Scan the records below for the line containing "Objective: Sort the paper" and the line containing "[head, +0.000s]". Copy both, plus every line between, exactly.

[[ Task inputs open ]]

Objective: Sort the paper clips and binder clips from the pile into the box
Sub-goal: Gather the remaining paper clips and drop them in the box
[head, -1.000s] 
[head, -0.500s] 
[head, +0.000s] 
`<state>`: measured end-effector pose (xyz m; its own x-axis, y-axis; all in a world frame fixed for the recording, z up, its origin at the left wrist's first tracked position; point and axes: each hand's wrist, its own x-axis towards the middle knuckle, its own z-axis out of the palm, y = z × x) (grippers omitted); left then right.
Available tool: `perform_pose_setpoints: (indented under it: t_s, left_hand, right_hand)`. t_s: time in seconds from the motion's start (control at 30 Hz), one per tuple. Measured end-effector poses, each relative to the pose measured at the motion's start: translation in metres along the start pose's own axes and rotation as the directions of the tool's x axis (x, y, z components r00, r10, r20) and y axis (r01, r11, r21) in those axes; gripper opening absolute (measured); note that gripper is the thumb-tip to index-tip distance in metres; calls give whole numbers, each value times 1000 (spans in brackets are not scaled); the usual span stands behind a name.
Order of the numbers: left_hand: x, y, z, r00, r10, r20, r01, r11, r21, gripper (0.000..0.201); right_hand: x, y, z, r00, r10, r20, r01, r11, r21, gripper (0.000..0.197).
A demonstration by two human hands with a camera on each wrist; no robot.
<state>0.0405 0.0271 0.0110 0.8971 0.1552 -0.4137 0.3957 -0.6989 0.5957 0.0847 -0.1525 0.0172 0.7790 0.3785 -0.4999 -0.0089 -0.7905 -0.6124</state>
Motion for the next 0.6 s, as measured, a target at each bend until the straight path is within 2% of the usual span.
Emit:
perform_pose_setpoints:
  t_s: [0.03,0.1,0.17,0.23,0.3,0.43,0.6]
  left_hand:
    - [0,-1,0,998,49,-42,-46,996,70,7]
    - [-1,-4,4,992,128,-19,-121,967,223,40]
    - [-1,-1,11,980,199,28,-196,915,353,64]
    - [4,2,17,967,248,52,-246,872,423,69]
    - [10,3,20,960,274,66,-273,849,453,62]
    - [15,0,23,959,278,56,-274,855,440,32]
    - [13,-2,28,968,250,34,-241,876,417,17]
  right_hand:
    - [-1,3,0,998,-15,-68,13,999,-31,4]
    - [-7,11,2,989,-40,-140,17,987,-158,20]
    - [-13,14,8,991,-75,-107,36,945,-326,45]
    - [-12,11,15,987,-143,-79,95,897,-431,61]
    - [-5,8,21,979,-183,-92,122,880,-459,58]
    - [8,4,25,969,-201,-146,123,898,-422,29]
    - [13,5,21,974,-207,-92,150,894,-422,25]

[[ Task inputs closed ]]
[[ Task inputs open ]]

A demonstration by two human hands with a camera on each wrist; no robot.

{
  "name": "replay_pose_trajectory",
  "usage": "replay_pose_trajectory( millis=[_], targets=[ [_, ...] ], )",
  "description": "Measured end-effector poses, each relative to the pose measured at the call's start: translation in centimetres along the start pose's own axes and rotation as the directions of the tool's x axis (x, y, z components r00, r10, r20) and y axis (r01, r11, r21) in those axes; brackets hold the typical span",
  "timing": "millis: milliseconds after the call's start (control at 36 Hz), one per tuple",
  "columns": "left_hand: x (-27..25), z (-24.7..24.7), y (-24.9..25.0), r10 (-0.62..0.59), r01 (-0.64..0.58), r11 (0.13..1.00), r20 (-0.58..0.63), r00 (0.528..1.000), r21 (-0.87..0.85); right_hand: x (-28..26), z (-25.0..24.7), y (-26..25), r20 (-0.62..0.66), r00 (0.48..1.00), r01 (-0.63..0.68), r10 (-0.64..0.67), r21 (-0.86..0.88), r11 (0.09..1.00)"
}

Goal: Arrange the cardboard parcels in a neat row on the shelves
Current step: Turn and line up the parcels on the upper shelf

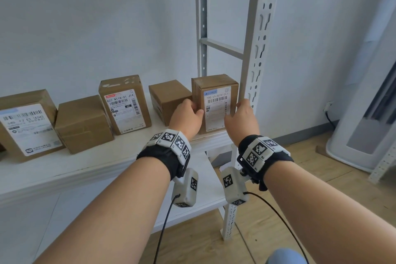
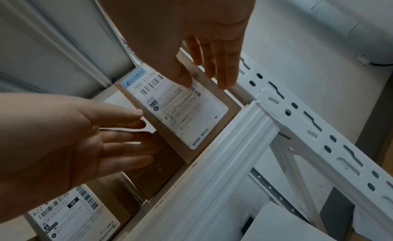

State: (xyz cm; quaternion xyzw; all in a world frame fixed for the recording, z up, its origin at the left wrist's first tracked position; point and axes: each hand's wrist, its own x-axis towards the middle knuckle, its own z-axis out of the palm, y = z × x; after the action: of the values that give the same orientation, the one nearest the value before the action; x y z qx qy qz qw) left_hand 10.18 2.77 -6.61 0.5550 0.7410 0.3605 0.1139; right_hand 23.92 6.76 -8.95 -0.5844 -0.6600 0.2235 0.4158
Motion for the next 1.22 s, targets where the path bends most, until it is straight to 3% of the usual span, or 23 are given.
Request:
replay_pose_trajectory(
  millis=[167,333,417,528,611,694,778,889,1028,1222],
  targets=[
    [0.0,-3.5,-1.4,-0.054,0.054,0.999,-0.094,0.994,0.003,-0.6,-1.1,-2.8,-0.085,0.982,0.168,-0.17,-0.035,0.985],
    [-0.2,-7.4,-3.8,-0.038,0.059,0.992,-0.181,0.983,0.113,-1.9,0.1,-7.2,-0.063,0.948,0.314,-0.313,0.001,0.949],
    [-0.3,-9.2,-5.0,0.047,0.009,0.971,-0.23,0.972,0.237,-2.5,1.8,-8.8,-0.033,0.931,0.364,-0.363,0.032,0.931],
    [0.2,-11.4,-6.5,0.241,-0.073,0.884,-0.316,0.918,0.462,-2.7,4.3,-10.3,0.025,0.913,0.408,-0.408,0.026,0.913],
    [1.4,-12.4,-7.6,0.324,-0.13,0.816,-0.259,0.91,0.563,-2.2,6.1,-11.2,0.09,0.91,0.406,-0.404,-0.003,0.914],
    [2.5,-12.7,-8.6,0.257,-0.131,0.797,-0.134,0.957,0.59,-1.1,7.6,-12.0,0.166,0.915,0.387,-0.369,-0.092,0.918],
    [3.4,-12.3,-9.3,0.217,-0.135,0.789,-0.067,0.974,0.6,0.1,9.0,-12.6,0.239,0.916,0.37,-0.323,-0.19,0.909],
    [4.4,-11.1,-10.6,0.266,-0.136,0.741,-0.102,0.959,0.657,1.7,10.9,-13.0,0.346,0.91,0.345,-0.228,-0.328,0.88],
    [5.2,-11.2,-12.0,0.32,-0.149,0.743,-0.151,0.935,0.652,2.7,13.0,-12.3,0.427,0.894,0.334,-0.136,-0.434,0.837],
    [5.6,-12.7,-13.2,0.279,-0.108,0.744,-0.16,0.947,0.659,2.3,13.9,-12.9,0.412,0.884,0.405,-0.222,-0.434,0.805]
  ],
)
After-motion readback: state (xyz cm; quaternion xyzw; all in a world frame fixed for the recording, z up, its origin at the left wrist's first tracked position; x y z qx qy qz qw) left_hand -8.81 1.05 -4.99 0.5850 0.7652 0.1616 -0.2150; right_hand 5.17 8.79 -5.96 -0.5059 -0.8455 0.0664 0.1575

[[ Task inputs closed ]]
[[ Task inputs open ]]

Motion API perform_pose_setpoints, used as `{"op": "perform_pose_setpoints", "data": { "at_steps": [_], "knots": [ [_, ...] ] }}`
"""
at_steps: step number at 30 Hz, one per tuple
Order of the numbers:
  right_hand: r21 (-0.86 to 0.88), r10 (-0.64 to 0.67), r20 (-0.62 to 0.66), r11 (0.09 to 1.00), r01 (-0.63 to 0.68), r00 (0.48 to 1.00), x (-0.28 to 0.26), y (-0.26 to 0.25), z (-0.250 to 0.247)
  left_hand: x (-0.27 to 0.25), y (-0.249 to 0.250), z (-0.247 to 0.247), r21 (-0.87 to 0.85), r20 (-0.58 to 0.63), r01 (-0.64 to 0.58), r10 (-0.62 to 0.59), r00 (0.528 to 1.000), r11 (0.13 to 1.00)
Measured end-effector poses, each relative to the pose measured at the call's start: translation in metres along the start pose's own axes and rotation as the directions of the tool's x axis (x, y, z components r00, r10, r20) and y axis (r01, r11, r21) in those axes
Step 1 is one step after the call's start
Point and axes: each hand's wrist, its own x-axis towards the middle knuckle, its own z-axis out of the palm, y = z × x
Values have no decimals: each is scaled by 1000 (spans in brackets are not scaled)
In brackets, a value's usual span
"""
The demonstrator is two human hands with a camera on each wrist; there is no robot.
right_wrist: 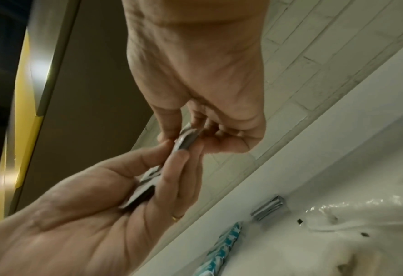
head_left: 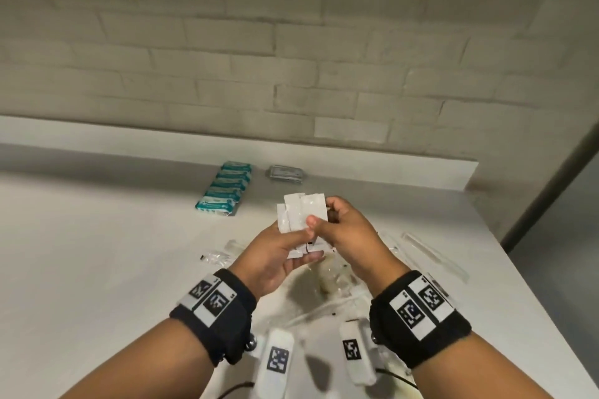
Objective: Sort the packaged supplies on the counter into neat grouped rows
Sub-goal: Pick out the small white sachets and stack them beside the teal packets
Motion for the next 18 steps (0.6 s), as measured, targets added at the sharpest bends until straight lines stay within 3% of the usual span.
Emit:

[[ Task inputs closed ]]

Answer box »
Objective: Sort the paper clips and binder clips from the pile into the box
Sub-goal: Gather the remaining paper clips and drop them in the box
[head, -1.000s] 
[head, -0.500s] 
[head, +0.000s] 

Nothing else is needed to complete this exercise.